I am currently using Salomon F22's from about 4 years ago. I have always had issues with my hands and feet being cold. Hand problem solved by Marmot Randonee mitts but feet still an issue. 

This season my feet have been ridiculously cold and I think it's because my boot is so packed out and does not fit snug anymore. I look for speed lacing, a reduced footprint (I wear size 12), on the stiffer side and I want them to be warm. 

I have tried the new Salomon F22 and the Burton SLX. SLX are the most comfortable thing I have put my feet in but they are absurdly priced. Might pick up last years though. Anyone have anything to say about cheaper Burtons like the Ion, Driver X and Ruler?

Thanks for the help.


----------



## dickisnc (Jan 6, 2010)

The most important thing about snowboarding boots is fit- not really brand. If you are getting the wrong size it'll impede circulation = cold feet. You also need to take into account your boot packing out after the first 5 rides or so, so it's normal to get a boot that's smaller than your shoe size (I wear size 10 shoes, but size 8.5 or 9 in boots). That being said, I have the ions from 2 seasons ago, and regardless of how much I don't really care for burton- they are by far the most amazing boots I've ever worn. Had northwave, vans, and previous burtons, but the ions have been the best for me- feet never cold or sore.


----------



## tekniq33 (Mar 18, 2009)

So could the cold feet be from boots being to big as well as from cutting circulation if they are too small?


----------



## dickisnc (Jan 6, 2010)

Yea- many people will run into that problem- their boots will pack out and they'll start wearing 2 pairs of socks, never a good idea, cuts off circulation. Get fitted by a good shop you trust, make sure you don't go too big, and try on a lot of different brands, you'll find some that will work amazingly well- just don't be worried if they feel a little snug to begin with- they should, they'll pack out and be perfect after a few hard days of riding. Also- as far as heat molding and shit like that- at least with burton boots I wouldn't worry, after riding for a week the liners will mold themselves to your feet.


----------



## hanzosteel (Oct 7, 2009)

could also be your socks. please tell me you're not riding in cotton tube socks. you should be wearing proper ski or snowboard socks, something synthetic or merino wool blend. dampness = cold. same principles of layering and moisture management apply to your hands and feet.


----------



## tekniq33 (Mar 18, 2009)

hanzosteel said:


> could also be your socks. please tell me you're not riding in cotton tube socks. you should be wearing proper ski or snowboard socks, something synthetic or merino wool blend. dampness = cold. same principles of layering and moisture management apply to your hands and feet.

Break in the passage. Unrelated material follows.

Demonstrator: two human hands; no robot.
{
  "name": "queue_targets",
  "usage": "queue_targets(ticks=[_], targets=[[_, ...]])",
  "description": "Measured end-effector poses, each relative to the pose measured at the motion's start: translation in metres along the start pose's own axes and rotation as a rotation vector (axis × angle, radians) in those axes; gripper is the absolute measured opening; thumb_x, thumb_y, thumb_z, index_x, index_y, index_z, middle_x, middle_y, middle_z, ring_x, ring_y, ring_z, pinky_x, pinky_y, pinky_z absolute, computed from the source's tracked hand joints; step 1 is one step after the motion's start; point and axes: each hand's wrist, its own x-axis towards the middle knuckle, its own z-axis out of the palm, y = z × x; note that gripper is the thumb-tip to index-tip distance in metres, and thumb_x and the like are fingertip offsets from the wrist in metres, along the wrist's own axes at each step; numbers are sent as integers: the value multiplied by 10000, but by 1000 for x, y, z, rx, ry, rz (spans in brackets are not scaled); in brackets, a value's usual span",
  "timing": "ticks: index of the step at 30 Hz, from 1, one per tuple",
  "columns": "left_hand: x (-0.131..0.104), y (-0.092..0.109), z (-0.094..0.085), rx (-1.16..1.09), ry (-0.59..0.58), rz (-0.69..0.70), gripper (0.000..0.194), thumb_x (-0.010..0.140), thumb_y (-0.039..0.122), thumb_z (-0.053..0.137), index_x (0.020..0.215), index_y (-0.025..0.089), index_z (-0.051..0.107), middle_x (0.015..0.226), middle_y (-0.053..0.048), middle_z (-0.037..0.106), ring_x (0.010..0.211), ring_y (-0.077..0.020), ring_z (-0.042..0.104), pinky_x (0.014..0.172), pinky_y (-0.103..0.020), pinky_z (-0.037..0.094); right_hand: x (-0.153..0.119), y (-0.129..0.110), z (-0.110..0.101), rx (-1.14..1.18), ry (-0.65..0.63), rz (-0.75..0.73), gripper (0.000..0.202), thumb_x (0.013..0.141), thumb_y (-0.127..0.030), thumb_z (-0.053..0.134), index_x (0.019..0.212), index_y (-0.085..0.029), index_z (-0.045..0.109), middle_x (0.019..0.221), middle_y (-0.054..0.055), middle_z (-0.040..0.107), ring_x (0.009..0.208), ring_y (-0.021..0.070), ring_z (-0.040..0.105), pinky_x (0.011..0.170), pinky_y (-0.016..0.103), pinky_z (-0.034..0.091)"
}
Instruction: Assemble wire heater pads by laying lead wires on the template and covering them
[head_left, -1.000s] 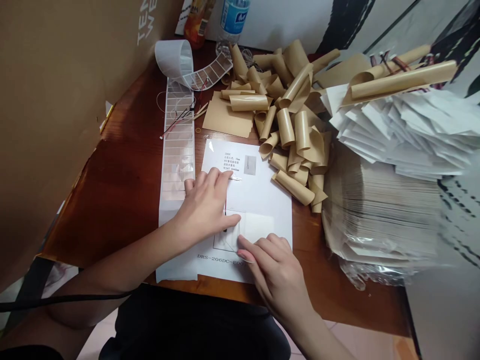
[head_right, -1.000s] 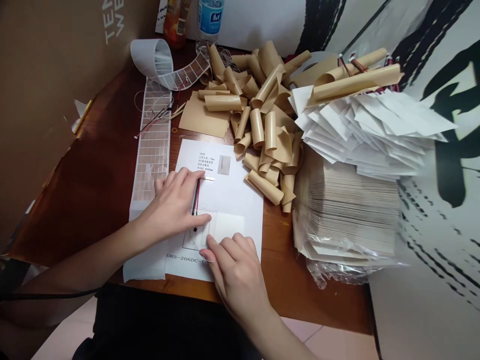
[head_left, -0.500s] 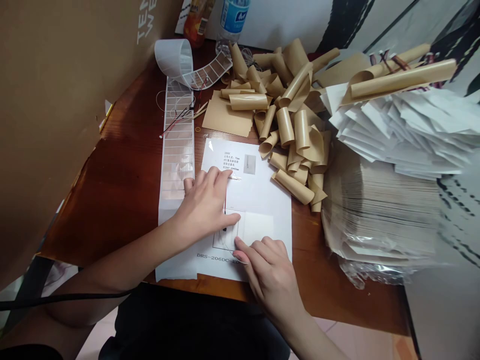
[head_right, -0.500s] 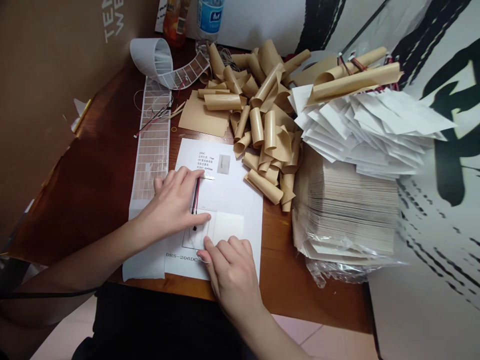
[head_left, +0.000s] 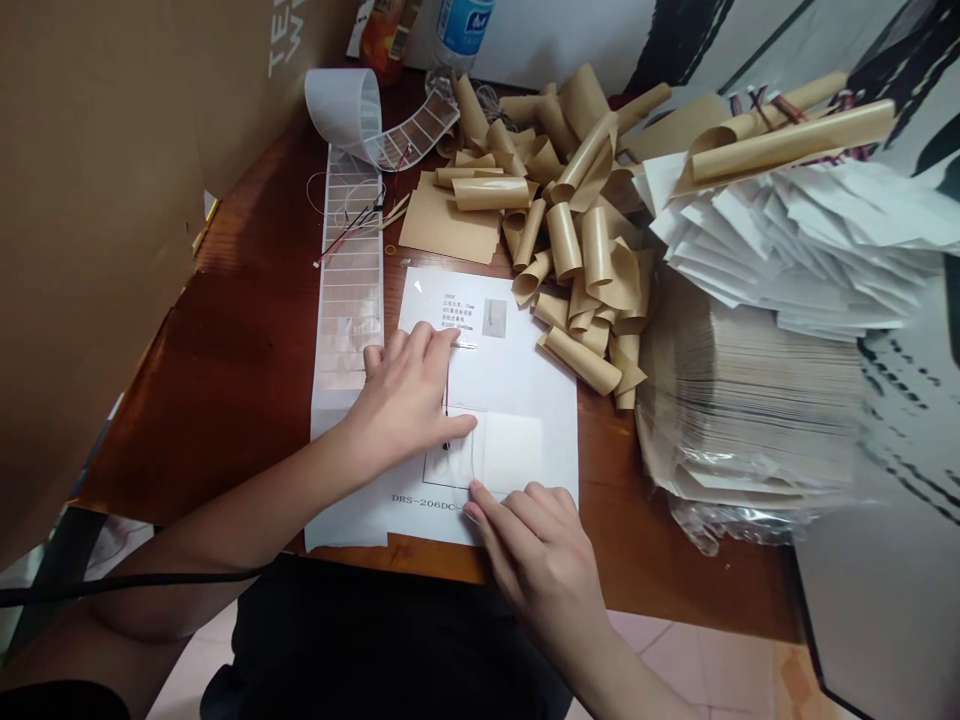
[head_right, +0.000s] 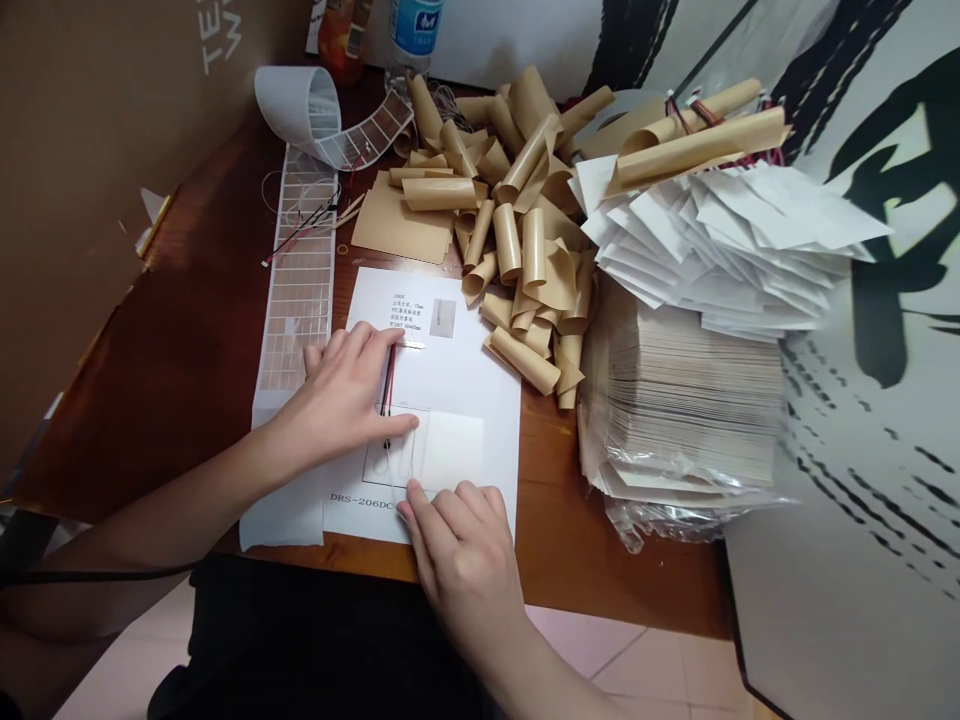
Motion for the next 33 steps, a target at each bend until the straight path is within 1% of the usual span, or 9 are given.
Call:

Haha. No man I have the right socks. Have tries different ones too. Favorite are the Burton phase. They make it better but not good enough


----------



## hanzosteel (Oct 7, 2009)

good for you. i wear 09 rulers and from the specs i'm not seeing much of a difference in warmth between these and the higher end models. the different liners (intuition 2, 3, 4, flex 2, 3, etc.) seem only to differ in comfort, fit and support features. others may know better but i offer the wild suggestion that if it's a serious problem, you could try on their women's boots which have thermic heatpack options - you know, the battery powered pre-wired liner.


----------